Aim of the task:
Please copy every line of the material exactly.

Source material:
'''

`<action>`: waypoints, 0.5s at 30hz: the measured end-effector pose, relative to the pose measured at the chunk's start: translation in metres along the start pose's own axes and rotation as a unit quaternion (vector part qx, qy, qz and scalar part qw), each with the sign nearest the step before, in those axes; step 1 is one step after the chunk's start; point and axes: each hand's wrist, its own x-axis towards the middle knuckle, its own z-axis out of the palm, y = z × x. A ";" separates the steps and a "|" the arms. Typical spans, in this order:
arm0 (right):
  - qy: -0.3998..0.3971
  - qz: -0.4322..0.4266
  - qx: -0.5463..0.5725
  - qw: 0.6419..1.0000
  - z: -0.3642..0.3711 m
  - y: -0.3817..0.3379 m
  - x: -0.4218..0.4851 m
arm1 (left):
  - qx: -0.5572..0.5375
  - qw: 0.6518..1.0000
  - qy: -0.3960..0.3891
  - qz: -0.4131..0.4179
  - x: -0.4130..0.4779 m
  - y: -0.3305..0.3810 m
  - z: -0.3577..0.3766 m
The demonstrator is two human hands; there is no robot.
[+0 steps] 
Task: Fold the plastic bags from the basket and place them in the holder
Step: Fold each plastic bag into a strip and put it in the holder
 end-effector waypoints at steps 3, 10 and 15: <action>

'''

Task response:
`<action>`: waypoints, 0.5s at 30hz: the measured end-effector pose, relative to the pose measured at the chunk's start: translation in metres along the start pose's own axes and rotation as a unit quaternion (vector part qx, qy, qz and scalar part qw), each with the sign nearest the step before, in those axes; step 1 is one step after the chunk's start; point and axes: each hand's wrist, its own x-axis towards the middle knuckle, its own z-axis out of the palm, y = z × x. A ";" separates the steps and a "|" the arms. Typical spans, in this order:
arm0 (right):
  - qy: -0.3998..0.3971
  - qz: -0.4322..0.4266
  - qx: -0.5463..0.5725
  - qw: 0.6419..1.0000
  - z: -0.3642..0.3711 m
  - y: -0.3817..0.3379 m
  - x: -0.4218..0.4851 m
arm1 (left):
  - qx: -0.5572..0.5375
  - qw: 0.6518..1.0000
  - qy: -0.3960..0.3891
  - qz: -0.4131..0.4179
  - x: -0.4130..0.4779 m
  - y: -0.3305..0.3810 m
  - z: -0.3577..0.3766 m
The demonstrator is two human hands; there is no robot.
[+0 steps] 
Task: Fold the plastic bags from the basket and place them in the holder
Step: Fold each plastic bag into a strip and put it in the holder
 end-effector waypoints at steps 3, 10 and 15: <action>

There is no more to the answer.